Peu de photographes de mode réussissent à s’extirper du papier glacé pour s’exposer en grand format. Et surtout pas au Grand Palais (éphémère, mais quand même). Après plus de trente ans de carrière au top de la mode, Juergen Teller a bien mérité son expo en grande pompe. Habitué à mener ses shootings à la baguette, l’Allemand se saisit d’une carte blanche pour transformer les lieux à son image : exubérant, grandiose et complètement foutraque.

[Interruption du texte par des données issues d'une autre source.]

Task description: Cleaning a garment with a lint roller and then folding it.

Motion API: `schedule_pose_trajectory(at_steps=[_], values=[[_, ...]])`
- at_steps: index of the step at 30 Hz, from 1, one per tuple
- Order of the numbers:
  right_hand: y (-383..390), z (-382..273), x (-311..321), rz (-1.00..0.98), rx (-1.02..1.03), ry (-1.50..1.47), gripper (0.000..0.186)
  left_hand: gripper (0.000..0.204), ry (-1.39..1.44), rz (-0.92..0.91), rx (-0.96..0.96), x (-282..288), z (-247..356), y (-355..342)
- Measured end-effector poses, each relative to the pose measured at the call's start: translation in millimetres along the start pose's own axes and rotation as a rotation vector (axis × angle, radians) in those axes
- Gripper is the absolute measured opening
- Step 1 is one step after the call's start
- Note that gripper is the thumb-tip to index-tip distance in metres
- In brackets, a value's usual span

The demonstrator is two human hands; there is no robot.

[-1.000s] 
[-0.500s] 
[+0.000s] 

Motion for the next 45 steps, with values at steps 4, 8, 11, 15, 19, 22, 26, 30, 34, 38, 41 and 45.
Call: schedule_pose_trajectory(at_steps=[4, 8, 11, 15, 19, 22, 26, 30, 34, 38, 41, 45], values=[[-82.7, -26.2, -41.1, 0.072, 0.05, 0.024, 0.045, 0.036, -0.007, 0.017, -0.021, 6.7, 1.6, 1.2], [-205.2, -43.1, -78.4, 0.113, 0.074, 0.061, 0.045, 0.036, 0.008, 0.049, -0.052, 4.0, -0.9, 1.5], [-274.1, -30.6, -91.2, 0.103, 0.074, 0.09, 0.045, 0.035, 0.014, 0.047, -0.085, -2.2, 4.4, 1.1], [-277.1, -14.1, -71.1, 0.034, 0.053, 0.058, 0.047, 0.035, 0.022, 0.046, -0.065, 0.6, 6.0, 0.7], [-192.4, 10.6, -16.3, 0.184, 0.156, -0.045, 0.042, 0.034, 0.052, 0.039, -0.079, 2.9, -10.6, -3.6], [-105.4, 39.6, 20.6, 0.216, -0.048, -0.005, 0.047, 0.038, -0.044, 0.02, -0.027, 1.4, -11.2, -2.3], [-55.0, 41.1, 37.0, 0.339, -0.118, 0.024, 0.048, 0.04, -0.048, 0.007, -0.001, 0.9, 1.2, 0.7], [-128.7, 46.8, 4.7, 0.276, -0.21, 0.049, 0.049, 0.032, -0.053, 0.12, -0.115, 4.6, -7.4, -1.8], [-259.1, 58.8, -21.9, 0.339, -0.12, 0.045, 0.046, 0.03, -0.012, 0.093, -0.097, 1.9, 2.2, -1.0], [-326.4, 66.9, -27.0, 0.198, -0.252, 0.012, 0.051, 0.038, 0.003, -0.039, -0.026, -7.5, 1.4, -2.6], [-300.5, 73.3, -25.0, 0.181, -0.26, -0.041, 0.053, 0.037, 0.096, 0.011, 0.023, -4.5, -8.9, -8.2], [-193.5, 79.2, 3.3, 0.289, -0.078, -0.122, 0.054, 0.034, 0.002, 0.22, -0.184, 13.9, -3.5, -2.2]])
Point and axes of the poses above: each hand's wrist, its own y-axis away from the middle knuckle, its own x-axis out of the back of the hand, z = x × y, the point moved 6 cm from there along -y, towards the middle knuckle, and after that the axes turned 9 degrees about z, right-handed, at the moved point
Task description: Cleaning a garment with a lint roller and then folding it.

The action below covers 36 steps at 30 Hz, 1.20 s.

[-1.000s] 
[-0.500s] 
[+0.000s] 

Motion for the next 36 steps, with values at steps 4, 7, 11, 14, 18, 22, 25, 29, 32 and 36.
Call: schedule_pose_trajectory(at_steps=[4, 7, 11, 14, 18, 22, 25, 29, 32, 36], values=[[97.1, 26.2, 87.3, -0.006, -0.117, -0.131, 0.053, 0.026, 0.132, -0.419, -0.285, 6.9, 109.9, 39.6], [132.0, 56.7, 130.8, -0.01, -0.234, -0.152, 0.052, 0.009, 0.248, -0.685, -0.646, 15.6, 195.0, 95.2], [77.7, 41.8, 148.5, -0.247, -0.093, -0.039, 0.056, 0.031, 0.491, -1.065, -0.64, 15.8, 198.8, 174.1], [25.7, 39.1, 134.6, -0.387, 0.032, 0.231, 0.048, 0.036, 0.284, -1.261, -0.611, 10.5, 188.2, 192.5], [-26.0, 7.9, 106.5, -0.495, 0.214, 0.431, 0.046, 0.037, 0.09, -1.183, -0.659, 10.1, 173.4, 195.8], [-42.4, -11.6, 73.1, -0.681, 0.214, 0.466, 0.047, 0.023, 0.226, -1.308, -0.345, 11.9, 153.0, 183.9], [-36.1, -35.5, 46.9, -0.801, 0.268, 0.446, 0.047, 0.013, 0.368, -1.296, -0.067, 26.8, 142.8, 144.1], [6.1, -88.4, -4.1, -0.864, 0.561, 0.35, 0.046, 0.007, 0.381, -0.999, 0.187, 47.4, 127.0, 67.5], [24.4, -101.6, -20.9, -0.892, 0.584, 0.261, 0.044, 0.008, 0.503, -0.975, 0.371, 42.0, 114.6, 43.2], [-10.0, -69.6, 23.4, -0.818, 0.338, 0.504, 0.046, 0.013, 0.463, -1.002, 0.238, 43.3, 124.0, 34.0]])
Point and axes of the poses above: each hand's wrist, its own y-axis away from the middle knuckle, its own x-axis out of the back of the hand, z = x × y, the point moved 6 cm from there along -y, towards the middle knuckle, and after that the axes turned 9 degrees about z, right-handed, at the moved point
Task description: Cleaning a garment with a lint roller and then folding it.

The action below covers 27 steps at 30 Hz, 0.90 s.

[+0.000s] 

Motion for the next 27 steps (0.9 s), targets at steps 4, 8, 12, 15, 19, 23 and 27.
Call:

Le spectateur est catapulté dans l’univers du photographe sans le moindre filet, à part un livret pas franchement utile à télécharger. Dans une scénographie boisée et dépouillée, plus de 700 photos et 300 documents d’archives (!) évoquent l’intimité du Bavarois, son goût pour le trash et son humour, souvent noir. Fait rare dans le monde policé des expositions, le Grand Palais mise sur le chaos : un accrochage décousu dénué de cartels, où des autoportraits déjantés côtoient des photos de stars, des campagnes de mode porno-chic et des souvenirs de vacances – sans qu’on comprenne bien pourquoi.
Décontenançant, surtout si l’on n’a pas bossé son sujet avant de venir, ce parti pris est pourtant extrêmement rafraîchissant : on est très loin de la visite scolaire. Pour survivre à cette vertigineuse expérience, on se raccroche à des visages connus, Iggy Pop, Kate Moss ou Björk. On s’attache aux corps imparfaits joyeusement célébrés, à l’image de la créatrice Vivienne Westwood devenue odalisque. Et enfin, notre œil, désormais accoutumé, s’attarde sur les douces tonalités si chères à Teller qui, en plus d’être un peu zinzin, se révèle un coloriste de génie.